Poster Abstracts

3180 Orthostatic headache and hemilingual spasm heralding skull base metastases

Abstract

Case Histor A 52-year-old Tongan woman, with a background of diabetes and hypertension, presented with a one week history of left-sided head and neck pain, provoked by sitting or standing, and relieved by lying down. At times, the pain was associated with paroxysmal spasm of the left side of the tongue. Neurological examination was normal, other than occasional left sided tongue spasm lasting 1–2 seconds, without definite weakness or deviation of the tongue. An MRI of the head and cervical spine revealed a soft tissue mass on the clivus, with invasion of the left hypoglossal canal, and erosion of the left lateral mass of C1. A staging CT scan revealed other osseous and paravertebral lesions in the thoracic and lumbar spine, multiple pulmonary nodules, and a left thyroid nodule. An ultrasound guided biopsy of one of the paravertebral lesions confirmed the diagnosis of metastatic follicular thyroid carcinoma.

Discussion This case highlights an unusual presentation of skull base metastases. Orthostatic headache and neck pain is typically associated with intracranial hypotension. However, the unilateral nature of the pain would not be consistent with this.

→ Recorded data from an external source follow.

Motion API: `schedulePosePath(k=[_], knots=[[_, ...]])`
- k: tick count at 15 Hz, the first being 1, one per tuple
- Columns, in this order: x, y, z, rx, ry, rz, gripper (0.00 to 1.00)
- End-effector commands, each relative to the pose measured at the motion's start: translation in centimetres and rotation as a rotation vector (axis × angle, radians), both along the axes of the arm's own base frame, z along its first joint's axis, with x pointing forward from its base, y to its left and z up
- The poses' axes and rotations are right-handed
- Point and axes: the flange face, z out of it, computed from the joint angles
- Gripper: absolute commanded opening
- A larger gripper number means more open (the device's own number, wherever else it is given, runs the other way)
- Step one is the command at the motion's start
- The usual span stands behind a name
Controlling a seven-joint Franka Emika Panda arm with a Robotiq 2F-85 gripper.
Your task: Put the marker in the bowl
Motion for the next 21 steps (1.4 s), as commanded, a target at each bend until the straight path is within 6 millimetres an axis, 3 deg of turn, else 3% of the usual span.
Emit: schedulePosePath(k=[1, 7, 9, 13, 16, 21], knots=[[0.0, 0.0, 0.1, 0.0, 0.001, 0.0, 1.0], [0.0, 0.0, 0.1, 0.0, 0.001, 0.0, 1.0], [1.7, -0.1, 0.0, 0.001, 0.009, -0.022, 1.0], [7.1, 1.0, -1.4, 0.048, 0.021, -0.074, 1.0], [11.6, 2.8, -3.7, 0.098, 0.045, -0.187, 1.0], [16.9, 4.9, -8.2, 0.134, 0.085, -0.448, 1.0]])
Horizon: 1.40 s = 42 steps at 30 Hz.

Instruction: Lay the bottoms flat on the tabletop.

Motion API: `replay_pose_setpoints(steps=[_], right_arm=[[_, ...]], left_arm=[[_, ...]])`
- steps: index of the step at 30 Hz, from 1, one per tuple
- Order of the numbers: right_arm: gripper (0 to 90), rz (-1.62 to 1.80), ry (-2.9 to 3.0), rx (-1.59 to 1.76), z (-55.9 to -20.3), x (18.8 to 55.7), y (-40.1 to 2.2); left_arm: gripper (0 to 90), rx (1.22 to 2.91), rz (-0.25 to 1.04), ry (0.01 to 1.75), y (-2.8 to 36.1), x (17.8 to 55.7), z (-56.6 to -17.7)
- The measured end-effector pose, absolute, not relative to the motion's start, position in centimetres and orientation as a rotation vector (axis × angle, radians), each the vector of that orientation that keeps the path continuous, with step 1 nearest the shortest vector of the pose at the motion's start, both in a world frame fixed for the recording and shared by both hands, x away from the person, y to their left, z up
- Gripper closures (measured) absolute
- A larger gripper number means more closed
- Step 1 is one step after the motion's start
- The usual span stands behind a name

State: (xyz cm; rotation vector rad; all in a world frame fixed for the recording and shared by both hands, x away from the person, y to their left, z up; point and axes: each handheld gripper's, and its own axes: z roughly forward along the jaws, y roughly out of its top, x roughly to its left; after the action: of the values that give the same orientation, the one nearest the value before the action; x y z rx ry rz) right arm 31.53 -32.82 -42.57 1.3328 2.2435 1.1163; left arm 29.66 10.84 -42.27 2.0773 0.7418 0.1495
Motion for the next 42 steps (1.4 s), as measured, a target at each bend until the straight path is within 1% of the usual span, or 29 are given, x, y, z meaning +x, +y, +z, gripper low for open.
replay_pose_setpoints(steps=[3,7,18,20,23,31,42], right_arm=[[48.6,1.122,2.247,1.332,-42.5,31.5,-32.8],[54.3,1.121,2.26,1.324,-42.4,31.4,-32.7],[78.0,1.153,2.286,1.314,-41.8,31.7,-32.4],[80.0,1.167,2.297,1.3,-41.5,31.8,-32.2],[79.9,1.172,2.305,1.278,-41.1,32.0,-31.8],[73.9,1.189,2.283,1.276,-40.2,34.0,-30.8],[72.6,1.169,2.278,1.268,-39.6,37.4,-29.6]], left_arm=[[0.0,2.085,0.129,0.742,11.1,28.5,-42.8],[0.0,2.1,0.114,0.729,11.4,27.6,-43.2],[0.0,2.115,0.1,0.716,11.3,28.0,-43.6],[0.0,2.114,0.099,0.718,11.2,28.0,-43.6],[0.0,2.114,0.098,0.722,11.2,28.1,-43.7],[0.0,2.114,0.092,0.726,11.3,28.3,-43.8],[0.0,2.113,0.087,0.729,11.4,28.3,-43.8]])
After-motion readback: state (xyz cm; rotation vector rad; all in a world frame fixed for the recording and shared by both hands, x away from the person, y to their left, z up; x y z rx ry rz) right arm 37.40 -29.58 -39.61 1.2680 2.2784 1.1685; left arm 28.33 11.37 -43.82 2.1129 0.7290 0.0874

Rarer causes of orthostatic head and neck pain include upper cervical nerve root compression, postural orthostatic tachycardia syndrome, type 1 Chiari malformation, cerebellar haemorrhage, and skull base tumor.1 Hemilingual spasm is a rarely reported entity, associated with vascular contact with the hypoglossal nerve, analogous to hemifacial spasm.2 In this case, the symptom was likely caused by early compression of the hypoglossal nerve, resulting in ephaptic transmission.